In Moore et al. 2020, histone marks are used:

  • to build the ccREs
  • for the training of Target Finder

For the sake of comparability between methods evaluation, if ever it appears that H3K27ac ChIP-seq accessions are not the same for ccREs and Target Finder training, we should use here the same as the ones used for Target Finder training. We shall verify later whether the accessions are the same or not.

In Moore et al. 2020:

TargetFinder We reimplemented TargetFinder to run on our cCRE-gene pairs with chromCV. For features, we used the identical datasets described by Whalen et al. for each cell type.

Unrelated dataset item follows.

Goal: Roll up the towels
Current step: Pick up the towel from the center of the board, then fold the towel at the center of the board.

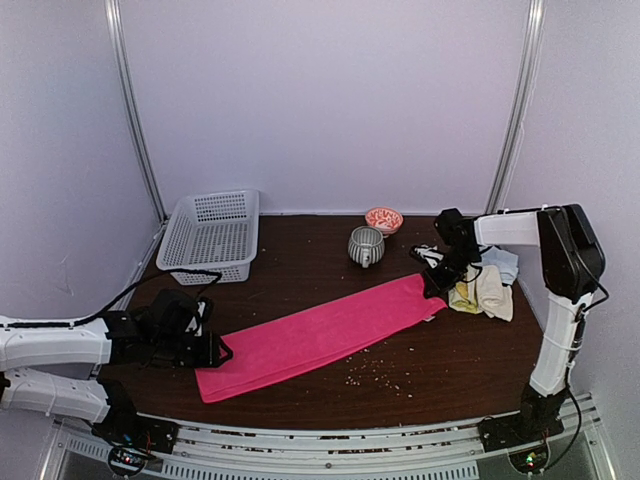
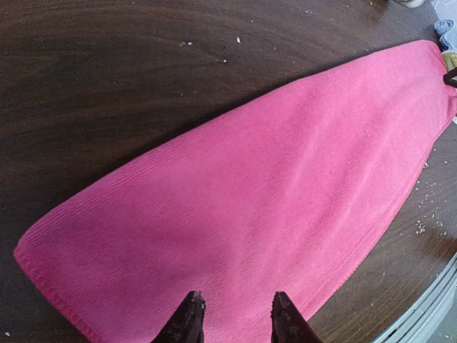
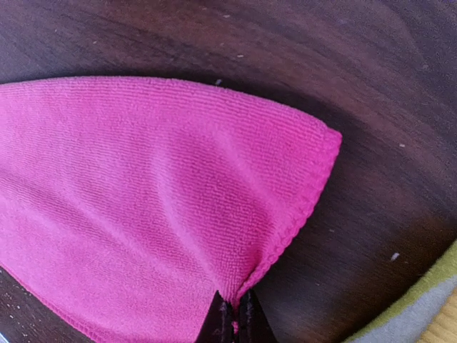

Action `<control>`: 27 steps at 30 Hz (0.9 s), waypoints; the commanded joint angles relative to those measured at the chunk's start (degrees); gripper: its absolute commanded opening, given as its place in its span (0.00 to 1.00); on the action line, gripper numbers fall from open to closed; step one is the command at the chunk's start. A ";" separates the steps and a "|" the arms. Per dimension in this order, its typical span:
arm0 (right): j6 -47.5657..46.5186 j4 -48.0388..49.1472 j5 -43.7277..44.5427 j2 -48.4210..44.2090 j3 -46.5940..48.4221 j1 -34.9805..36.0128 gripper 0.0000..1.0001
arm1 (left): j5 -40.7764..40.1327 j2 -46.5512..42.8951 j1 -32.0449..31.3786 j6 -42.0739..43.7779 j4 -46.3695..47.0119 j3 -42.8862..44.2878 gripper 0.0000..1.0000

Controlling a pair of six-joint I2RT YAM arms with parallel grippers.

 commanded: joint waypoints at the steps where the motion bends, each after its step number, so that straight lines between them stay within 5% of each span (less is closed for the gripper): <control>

The accessions of H3k27ac ChIP-seq files used are available in supplementary Table S2 of Whalen et al.:

Cell line K562 GM12878 HeLa-S3 HUVEC IMR90 NHEK
ChIP-seq (H3K27ac) GSE29611 GSE29611 GSE29611 GSE29611 GSE16256 GSE29611

So either we download the big file (> 330 gb) for the GSE29611 accession on GEO, or only the info file:

wget ftp://ftp.ncbi.nlm.nih.gov/geo/series/GSE29nnn/GSE29611/suppl/GSE29611_run_info.txt.gz -P /work2/project/regenet/results/chipseq/h3k27ac/homo_sapiens/hg19/gm12878/
in which we find the precise accession for H3K27ac ChIP-seq, which is: GSM733771: https://www.ncbi.nlm.nih.gov/geo/query/acc.cgi?acc=GSM733771. (see file names in "Set working directory" section).

On the ENCODE portal we find that this experiment corresponds to experiment ENCSR000AKC, and that the accessions available on GEO correspond to ENCFF197QHX and ENCFF882PRP. Note that sizes do not match (especially for replicate 1), but this is probably due to specific ENCODE processing pipeline.

Hence we download the following accessions:

if not os.path.isfile(h3k27_file_rep1):
    !wget https://www.encodeproject.org/files/$h3k27_rep1/@@download/$h3k27_rep1$".bam" -P $chipseq_dir

if not os.path.isfile(h3k27_file_rep2):
    !wget https://www.encodeproject.org/files/$h3k27_rep2/@@download/$h3k27_rep2$".bam" -P $chipseq_dir

Gene expression (polyA+ RNA-seq)

We use the two replicates provided by BENGI Moore et al. 2020 in Additional File 1 Table S1b.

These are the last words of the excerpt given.